═════ EXERCISE MATERIALS

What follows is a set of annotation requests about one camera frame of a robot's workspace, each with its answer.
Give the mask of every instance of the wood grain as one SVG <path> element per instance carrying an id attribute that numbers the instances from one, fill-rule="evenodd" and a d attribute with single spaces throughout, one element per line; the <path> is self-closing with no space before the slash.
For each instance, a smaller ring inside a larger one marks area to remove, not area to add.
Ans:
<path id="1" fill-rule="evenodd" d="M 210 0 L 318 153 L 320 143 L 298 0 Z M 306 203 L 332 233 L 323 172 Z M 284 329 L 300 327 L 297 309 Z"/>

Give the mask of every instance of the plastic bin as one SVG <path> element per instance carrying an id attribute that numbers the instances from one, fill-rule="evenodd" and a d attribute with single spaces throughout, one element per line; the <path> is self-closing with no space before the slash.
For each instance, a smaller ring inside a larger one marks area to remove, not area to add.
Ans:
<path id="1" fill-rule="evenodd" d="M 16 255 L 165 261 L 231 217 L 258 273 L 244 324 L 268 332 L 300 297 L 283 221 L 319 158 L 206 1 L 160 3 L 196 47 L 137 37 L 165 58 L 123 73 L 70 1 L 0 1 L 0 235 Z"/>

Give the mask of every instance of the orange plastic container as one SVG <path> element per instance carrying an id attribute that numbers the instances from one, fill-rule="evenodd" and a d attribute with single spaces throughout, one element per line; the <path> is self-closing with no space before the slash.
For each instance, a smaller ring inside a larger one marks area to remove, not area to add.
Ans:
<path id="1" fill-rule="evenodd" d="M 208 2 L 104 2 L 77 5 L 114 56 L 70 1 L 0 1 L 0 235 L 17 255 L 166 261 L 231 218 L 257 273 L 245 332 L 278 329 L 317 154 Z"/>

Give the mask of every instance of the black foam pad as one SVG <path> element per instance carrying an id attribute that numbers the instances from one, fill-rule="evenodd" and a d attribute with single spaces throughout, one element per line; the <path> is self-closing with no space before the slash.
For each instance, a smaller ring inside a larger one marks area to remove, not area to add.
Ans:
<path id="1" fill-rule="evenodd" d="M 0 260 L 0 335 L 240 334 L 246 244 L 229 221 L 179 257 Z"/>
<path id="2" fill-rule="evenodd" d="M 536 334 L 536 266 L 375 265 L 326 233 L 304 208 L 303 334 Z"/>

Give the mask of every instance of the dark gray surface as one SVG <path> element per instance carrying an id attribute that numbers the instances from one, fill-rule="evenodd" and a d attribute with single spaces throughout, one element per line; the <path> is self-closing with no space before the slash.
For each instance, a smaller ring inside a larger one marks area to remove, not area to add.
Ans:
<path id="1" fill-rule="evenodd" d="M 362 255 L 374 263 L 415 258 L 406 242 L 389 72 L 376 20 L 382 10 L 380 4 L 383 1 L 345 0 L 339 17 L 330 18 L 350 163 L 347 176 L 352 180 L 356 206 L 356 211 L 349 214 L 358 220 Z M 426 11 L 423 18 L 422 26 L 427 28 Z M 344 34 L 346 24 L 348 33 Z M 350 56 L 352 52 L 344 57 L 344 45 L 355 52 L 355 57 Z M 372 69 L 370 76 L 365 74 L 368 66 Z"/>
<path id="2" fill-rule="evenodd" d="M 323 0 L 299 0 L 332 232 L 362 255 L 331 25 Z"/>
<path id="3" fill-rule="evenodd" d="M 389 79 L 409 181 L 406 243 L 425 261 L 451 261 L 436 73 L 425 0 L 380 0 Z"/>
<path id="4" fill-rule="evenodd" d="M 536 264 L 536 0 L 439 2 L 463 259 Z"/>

══════════

_DIRECTIONS_
Scan the entries above for the word "plastic" and collect each line holding it.

_SOLVED EXERCISE_
Give the mask of every instance of the plastic bin as one SVG <path> element per instance carrying an id attribute that numbers the instances from one, fill-rule="evenodd" and a d attribute with single spaces throughout, one element per line; the <path> is self-closing with no space before the slash.
Give the mask of every instance of the orange plastic container as one SVG <path> element per instance carrying an id attribute that numbers the instances from one, fill-rule="evenodd" and a d attribute with single spaces throughout, one element per line; the <path> is self-closing with no space before the slash.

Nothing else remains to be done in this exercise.